Photo Exhibition Depicts WW1 Through Georgian Eyes
The Georgian National Gallery is hosting an exhibition of female amateur photographer Nino Jorjadze, dedicated to the centenary of the First World War. For the first time, the residents of Tbilisi will see this unique material, including photos, diaries and other documents from the family archives, restored by the Georgian National Museum. The book “WWI in the Eyes of a Georgian Woman” has also published.
The exhibition displays significant events during WWI, military actions, historical persons and different ethnographic groups. Jorjadze had a western education and became a member of the International Red Cross as soon as WWI broke out. Thus, Nino, as young aristocrat woman, became a thorough documentarian of the brutal times of the Caucasian front, depicting battles of Sarikamish, Kars, Begliahet, Bitlis, Karakamis, Nazik and Anis-Kala. She can be perceived as a creative person and a photo historian who played a pivotal role in the development of Georgian photography.
“The archive displays the history of a Georgian military aristocrat who was on military service in the Russian Empire and creates a photo chronicle of the Caucasian front during the First World War that is important on historical and ethnographic, social and cultural grounds. Employees of the Dmitry Ermakov photo archive department of the Georgian National Museum carried out conservation work on the photo collection. Well-known Georgian writer Aka Morchiladze worked on the Georgian translation of the diaries written in Russian. It is gratifying that this unique archive has gained interest abroad and the exhibition already has been invited to Switzerland,” Davit Lortkipanidze, Director General of the Georgian National Museum stated.
“I have always wanted to realize this project, as Nino Jorjadze was a close relative of my husband. She was single and lived with my mother-in-law.
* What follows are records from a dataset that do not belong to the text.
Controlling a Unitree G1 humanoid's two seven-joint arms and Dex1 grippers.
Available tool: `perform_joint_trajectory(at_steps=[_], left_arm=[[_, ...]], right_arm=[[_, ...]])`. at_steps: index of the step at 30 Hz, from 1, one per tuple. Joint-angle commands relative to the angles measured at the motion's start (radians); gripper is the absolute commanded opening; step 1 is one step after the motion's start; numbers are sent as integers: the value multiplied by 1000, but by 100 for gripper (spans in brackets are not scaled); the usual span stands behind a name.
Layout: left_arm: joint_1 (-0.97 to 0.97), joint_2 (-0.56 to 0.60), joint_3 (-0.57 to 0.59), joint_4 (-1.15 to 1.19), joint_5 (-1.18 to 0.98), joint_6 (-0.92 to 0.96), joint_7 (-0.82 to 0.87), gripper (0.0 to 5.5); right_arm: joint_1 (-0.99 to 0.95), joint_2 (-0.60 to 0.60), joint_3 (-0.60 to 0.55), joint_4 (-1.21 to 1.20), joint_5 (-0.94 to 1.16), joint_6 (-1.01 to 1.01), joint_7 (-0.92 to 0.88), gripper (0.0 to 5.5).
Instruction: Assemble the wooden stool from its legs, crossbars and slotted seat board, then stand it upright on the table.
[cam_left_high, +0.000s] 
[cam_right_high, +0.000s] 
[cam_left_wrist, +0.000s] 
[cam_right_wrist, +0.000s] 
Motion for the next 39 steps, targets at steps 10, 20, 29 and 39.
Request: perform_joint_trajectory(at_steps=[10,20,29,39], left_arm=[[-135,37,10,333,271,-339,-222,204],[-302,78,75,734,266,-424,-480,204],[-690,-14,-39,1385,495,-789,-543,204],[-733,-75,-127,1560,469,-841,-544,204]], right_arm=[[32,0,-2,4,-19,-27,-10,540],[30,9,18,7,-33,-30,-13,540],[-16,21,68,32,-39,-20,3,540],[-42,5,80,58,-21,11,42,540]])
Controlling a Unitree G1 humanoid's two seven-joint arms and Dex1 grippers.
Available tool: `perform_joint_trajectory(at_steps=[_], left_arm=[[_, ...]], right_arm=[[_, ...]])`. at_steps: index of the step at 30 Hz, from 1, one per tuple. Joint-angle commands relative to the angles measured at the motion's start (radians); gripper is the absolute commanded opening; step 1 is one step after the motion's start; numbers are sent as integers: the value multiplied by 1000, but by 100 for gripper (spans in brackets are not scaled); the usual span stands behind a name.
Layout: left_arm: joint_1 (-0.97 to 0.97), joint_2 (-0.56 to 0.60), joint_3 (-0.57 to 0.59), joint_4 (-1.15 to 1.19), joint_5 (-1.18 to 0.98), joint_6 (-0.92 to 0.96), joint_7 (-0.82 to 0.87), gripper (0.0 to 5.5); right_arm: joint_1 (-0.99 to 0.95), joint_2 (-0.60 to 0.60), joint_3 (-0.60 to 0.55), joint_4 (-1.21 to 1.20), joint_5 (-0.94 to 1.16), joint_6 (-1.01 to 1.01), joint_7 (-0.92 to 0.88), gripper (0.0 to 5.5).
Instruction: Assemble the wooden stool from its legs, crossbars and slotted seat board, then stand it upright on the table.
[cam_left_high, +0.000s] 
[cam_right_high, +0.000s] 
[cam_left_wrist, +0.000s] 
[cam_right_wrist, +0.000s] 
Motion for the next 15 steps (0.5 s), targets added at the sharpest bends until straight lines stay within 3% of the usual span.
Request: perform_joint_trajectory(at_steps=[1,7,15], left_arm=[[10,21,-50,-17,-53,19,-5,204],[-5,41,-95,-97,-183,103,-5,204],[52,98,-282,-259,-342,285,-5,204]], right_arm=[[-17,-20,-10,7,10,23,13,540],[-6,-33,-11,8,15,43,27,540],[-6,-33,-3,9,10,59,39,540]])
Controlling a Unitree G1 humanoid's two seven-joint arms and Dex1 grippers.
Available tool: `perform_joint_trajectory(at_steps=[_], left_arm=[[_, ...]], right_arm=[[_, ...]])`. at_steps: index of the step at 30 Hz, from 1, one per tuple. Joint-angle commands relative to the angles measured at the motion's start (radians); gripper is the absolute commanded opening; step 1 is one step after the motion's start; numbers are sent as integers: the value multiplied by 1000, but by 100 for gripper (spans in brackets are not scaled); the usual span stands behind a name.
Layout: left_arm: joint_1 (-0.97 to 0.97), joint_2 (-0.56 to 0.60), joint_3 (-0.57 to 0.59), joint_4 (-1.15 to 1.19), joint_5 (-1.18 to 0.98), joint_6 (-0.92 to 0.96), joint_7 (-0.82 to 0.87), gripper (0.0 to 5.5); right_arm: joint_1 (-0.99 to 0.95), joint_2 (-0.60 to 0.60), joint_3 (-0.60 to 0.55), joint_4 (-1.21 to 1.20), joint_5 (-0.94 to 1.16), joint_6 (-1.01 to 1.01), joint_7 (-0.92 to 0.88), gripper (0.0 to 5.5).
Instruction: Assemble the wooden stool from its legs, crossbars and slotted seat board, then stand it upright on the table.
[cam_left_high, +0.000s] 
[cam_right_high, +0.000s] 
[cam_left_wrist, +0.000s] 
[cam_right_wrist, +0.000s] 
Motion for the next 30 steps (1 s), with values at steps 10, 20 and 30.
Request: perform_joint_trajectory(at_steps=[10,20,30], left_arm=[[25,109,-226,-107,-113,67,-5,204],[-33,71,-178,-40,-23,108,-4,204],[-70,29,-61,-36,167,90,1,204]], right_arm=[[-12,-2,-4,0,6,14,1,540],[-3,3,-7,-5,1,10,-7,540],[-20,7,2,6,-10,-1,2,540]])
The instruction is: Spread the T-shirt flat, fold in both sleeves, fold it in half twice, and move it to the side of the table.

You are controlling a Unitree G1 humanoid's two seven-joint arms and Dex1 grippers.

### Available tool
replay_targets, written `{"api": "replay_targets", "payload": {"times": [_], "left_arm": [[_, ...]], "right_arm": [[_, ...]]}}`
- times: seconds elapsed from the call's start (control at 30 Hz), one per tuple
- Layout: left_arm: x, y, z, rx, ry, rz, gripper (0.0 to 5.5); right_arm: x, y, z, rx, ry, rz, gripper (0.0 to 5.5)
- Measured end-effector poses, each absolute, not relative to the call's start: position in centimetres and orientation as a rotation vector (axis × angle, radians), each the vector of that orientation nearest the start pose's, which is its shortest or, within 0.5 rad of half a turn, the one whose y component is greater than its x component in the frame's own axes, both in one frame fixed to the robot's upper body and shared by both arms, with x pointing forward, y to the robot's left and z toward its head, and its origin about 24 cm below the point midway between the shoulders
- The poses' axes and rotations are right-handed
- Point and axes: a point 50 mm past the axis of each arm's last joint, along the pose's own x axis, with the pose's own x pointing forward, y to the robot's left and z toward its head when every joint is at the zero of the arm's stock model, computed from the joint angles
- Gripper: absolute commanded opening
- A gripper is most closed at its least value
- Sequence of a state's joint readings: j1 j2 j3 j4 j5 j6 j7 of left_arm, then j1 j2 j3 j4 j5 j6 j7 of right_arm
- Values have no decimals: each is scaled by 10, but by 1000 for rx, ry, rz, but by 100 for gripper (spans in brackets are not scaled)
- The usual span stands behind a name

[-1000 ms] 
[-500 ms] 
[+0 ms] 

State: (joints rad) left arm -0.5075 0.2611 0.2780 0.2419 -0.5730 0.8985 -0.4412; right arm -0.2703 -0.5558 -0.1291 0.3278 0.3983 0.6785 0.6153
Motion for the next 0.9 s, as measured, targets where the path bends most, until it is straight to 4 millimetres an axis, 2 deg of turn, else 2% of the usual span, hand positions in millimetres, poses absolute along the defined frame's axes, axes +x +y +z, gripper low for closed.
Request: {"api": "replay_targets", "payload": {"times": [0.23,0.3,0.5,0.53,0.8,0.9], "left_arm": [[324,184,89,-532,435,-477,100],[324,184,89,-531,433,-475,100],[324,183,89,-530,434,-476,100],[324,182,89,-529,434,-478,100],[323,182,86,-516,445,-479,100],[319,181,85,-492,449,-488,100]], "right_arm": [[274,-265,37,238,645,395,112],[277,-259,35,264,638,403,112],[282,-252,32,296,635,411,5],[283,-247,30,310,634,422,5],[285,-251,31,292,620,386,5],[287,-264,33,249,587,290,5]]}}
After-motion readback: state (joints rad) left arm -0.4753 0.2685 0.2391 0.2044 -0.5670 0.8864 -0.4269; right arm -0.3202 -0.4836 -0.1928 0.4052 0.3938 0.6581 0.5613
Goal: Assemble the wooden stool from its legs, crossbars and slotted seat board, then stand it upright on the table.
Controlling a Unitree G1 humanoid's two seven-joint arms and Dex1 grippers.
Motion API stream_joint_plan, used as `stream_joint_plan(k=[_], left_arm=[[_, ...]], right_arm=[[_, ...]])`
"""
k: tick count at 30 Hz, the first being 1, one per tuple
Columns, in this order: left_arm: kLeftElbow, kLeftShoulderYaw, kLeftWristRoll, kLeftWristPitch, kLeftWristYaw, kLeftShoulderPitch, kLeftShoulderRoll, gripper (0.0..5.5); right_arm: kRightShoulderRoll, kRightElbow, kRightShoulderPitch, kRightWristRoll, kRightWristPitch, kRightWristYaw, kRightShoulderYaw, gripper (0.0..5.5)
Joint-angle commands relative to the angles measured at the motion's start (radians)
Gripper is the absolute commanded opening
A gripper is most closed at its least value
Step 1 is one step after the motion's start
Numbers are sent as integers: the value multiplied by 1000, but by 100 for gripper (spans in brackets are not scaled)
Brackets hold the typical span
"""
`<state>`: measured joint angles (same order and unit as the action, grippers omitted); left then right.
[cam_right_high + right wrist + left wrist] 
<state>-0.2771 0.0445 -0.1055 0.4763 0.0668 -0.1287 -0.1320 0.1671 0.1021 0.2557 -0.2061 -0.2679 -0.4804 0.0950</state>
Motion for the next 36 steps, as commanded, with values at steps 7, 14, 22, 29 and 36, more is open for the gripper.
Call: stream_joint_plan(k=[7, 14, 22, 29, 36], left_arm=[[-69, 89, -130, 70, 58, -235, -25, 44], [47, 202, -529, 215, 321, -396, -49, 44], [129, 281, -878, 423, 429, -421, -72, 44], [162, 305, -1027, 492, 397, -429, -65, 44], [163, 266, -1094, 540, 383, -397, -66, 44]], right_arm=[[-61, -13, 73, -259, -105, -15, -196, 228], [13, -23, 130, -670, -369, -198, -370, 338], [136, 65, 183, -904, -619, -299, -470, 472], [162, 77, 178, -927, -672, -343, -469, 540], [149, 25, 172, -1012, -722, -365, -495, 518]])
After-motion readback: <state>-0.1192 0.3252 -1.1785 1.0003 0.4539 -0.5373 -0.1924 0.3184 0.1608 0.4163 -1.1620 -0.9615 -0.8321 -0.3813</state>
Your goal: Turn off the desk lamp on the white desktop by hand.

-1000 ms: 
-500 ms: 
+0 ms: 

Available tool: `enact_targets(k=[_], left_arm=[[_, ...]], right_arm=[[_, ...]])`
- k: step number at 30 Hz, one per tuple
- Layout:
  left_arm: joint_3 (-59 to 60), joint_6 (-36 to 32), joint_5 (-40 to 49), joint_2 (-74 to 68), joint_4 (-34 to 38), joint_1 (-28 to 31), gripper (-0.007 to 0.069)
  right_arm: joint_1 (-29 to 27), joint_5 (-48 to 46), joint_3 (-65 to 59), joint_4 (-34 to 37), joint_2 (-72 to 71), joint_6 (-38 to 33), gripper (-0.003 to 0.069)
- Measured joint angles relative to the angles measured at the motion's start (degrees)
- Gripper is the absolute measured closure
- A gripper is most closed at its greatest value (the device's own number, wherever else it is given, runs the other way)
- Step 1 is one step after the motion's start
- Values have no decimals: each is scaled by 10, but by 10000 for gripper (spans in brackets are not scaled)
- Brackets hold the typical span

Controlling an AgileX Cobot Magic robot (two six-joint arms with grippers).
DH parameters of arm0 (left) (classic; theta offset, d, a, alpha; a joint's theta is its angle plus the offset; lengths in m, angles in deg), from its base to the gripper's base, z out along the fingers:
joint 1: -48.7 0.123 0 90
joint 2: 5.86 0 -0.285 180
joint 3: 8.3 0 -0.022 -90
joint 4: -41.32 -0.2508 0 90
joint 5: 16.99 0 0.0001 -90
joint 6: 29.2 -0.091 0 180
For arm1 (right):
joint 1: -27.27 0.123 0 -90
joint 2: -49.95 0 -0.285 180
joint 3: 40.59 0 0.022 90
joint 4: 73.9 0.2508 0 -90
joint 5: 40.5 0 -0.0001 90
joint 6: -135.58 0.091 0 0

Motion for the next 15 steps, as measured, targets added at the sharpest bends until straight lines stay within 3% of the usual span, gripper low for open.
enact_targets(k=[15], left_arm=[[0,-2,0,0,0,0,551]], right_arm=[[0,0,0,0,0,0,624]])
I am happy that at last, as a dedication to the centenary of WWI, the exhibition is open,” Tamar Lortkipanidze, author of the project told Georgia Today.
The extracts from Nino’s diaries are particularly enlightening including this example: “11 November. My window overlooks the mortuary which brings melancholy. Every day the abandoned, lonely soldiers are brought. That’s hideous. There are 25 unburied dead bodies in the mortuary. 12 of them have been lying there for two weeks now. No grave-diggers, not enough people. This is nothing else but barbarism not being able to pay a last tribute to the deceased.”
Jorjadze writes that she does not approve of quitting the front even in a dangerous situation, as she thinks that the sisters should be everywhere where they are needed. She also scolds those who do not look after the diseased and only attend to the wounded, as if the latter were “a tasty piece of cake”.
Jorjadze is full of protest. She depicts, when, at last, the Russians decide to feed the wounded Turks. “They are given porridge with lard. It’s really barbaric. First of all, their stomachs cannot digest the lard and everybody is down with dysentery and then how can you feed prisoners with the food that is forbidden by their religion?”
In another excerpt, she attacks the bureaucracy interfering with her work. “10 January. We do not change the bed sheets for the wounded unless they are badly torn or too filthy. We were cadging for shirts for a long time, but did not get any. And here one of the functionaries said: ‘I do have 1000 shirts, but I don’t know under which article they fall’. Paper kills all that’s alive, doesn’t allow one to do the job.”
The amateur photographer also exhibited a sense of humor, even amid such depressing and frustrating times: “General B. arrived. The buildings are being swept, the roads sanded. Now the meetings will start again for the serious, important cause of rendering the aid to patients; these meetings are like comic operas. They just act with words. People are dying like flies. There are often cases of mental derangement.”
The funds raised from the sale of the books will be entirely donated to a foundation for those who suffered from the recent Tbilisi flood. The supporters of the project are the Ministry of Culture and Monuments’ Protection and the Swiss Agency for Development and Cooperation.